A source with knowledge of the effort at PACOM said the process is in its infancy there, as the infrastructure is still being developed and the integration of CYBERCOM personnel into mission planning is still being determined.
Alexander also wrote that CSEs are expected to be deployed at U.S. Africa Command and U.S. Southern Command within the next six months.
Problems With Deterrence
While deterrence has served as a crucial policy for national security in a variety of domains, most notably nuclear, some experts inside and outside of the military question the likelihood of success if the concept is applied to cyber.
“For deterrence to work, adversaries are expected to think and act rationally,” said Air Force Gen. William Shelton, commander of Air Force Space Command, speaking at the CyberFutures conference March 22. “There’s no guarantee that these players can be regarded as rational actors.”
Shelton said that because of the difficulties in attribution, the U.S. would have a hard time proving it could find and harm attackers, diminishing the impact of touting offensive capabilities.
“How do we put our own capabilities on display to show what could happen to our adversaries if they took unacceptable action against us in cyber space?” he said. “But without disclosure of a credible threat, our deterrent capacity is pretty weak.”
Showing capabilities is a problem, said Jeff Moulton, a researcher at the Georgia Tech Research Institute, because of the ability of adversaries to adjust.
“Once you use that arrow in that quiver, once you use that exploit, once you use that particular tactic, you’re showing your hand,” he said. “Cyber attacks, cyber exploits are disposable assets. You use them once and they’re pretty much gone, because once you do it people are very quick, they’ll figure it out, and they’ll learn how to block it for next time.”
Use of Cyber
As U.S. cyber strategy shifts, combat planning with the newly positioned weapons at the combatant commands is also changing. The new tools, now more readily accessible, are becoming a more integrated part of mission planning.
But there are reservations, Shelton told a group of reporters following his speech.

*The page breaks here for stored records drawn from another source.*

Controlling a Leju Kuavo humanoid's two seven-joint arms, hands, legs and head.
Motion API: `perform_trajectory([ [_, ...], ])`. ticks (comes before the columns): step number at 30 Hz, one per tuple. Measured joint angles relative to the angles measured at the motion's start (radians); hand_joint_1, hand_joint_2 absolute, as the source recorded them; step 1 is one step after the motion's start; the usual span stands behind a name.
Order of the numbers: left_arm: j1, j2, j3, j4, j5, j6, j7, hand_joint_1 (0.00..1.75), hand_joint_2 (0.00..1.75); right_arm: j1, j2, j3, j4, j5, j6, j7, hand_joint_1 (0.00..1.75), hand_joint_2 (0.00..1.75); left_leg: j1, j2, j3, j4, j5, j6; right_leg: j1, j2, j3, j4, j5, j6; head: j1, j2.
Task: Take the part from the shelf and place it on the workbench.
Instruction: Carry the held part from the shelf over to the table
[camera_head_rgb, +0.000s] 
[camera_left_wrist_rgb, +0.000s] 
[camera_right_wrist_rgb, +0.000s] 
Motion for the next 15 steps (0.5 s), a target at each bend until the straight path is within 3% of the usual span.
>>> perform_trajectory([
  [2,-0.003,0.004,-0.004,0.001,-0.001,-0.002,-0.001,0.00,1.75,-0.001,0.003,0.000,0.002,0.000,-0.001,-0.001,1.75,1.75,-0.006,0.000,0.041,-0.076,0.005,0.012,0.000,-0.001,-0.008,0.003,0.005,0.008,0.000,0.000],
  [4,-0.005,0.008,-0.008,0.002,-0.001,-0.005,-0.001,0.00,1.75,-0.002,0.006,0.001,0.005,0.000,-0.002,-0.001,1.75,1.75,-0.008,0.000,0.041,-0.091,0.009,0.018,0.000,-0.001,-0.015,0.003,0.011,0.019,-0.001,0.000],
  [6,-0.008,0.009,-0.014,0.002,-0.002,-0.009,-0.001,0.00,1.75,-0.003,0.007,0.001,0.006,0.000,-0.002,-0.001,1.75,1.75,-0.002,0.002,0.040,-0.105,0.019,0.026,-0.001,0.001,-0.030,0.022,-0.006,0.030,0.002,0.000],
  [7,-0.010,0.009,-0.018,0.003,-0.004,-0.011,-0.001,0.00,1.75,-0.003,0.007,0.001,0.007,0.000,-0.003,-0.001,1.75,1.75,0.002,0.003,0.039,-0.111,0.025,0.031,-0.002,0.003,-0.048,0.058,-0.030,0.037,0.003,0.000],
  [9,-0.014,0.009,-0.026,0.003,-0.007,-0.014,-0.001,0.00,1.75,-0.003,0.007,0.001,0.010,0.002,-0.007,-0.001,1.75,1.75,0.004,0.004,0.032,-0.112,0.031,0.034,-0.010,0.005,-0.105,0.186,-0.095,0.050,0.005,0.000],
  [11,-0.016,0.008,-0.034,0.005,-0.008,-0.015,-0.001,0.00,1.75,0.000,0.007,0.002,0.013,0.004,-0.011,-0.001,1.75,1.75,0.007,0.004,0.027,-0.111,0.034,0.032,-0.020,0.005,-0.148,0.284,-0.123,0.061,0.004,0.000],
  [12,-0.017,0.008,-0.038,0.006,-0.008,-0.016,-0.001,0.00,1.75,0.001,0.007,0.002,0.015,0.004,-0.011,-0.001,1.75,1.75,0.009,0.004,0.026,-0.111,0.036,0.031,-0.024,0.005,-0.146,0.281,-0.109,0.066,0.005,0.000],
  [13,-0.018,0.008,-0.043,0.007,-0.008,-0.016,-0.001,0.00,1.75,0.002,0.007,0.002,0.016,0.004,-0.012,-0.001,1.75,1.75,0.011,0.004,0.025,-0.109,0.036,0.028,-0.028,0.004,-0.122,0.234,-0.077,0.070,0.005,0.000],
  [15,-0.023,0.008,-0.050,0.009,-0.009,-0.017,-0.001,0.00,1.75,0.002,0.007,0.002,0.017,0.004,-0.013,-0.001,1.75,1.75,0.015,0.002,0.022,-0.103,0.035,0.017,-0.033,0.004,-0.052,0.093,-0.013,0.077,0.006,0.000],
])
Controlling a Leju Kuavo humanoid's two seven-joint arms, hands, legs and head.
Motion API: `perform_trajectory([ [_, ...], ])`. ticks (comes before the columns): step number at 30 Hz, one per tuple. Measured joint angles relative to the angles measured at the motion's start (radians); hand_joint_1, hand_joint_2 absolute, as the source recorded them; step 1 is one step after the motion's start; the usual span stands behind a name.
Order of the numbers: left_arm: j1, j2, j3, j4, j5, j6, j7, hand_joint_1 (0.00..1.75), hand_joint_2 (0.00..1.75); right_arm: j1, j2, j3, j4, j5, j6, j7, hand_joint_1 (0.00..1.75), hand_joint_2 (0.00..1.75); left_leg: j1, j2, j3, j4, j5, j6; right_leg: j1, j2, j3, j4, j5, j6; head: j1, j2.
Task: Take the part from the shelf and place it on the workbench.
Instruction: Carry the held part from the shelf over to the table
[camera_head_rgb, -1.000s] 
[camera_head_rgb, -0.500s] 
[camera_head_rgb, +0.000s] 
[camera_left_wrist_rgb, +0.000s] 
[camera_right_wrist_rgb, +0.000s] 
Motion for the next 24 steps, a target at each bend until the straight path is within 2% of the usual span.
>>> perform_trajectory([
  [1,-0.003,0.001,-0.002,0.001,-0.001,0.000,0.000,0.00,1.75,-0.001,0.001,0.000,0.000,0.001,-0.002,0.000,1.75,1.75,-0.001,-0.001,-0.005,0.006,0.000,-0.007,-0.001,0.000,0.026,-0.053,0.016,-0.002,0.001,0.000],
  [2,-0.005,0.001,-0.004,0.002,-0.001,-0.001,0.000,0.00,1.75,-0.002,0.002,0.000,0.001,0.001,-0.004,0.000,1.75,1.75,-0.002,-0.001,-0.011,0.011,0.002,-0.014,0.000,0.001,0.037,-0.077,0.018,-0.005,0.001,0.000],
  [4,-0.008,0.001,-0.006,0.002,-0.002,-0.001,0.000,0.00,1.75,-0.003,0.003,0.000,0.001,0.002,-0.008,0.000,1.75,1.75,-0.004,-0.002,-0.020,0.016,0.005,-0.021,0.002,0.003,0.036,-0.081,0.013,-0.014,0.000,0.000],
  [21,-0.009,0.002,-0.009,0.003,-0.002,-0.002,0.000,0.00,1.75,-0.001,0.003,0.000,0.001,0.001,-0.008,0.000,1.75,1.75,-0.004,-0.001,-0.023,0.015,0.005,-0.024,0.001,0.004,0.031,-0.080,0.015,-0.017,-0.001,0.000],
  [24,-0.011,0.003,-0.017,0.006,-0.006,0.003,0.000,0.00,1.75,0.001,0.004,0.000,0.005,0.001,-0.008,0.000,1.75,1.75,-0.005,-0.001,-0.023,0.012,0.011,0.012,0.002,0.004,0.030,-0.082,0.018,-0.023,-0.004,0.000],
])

“When you develop a kinetic weapon, you do extensive testing to develop a probability of kill with that particular weapon,” Shelton said. “We don’t have that same assurance yet with cyber capabilities. There’s a little bit of a decision here on the part of combatant commanders as to how much he or she is willing to rely upon that particular objective being accomplished by a cyber capability.”
Providing cyber capabilities to combatant commanders notably differs from the traditional operational structure, in which most commands must coordinate with CYBERCOM, which in turn deploys cyber capabilities.
Before CYBERCOM was stood up in 2010, offensive capabilities resided with the NSA. But the transition away from reliance on the intelligence agency and toward local capability is a logical progression, said Chris Coleman, director of cybersecurity for the public sector at Cisco, as the NSA was never intended to engage in combat.
“The NSA is an intelligence agency, so the fact that they’re transitioning combat tools over to CYBERCOM and eventually the combatant commanders makes perfect sense,” he said. “It’s what they should be doing.”
Still, the murky legality of cyber warfare means the application of cyber tools is being hampered, experts said.
Alexander testified with Teresa Takai, the Pentagon’s chief information officer, and Madelyn Creedon, the assistant secretary of defense for global strategic affairs. All three said DoD is developing rules of engagement for cyber and should conclude the process soon.
“I think we’re making progress,” Alexander said at the hearing. “But we also note that the risks that face our country are growing faster than our progress.”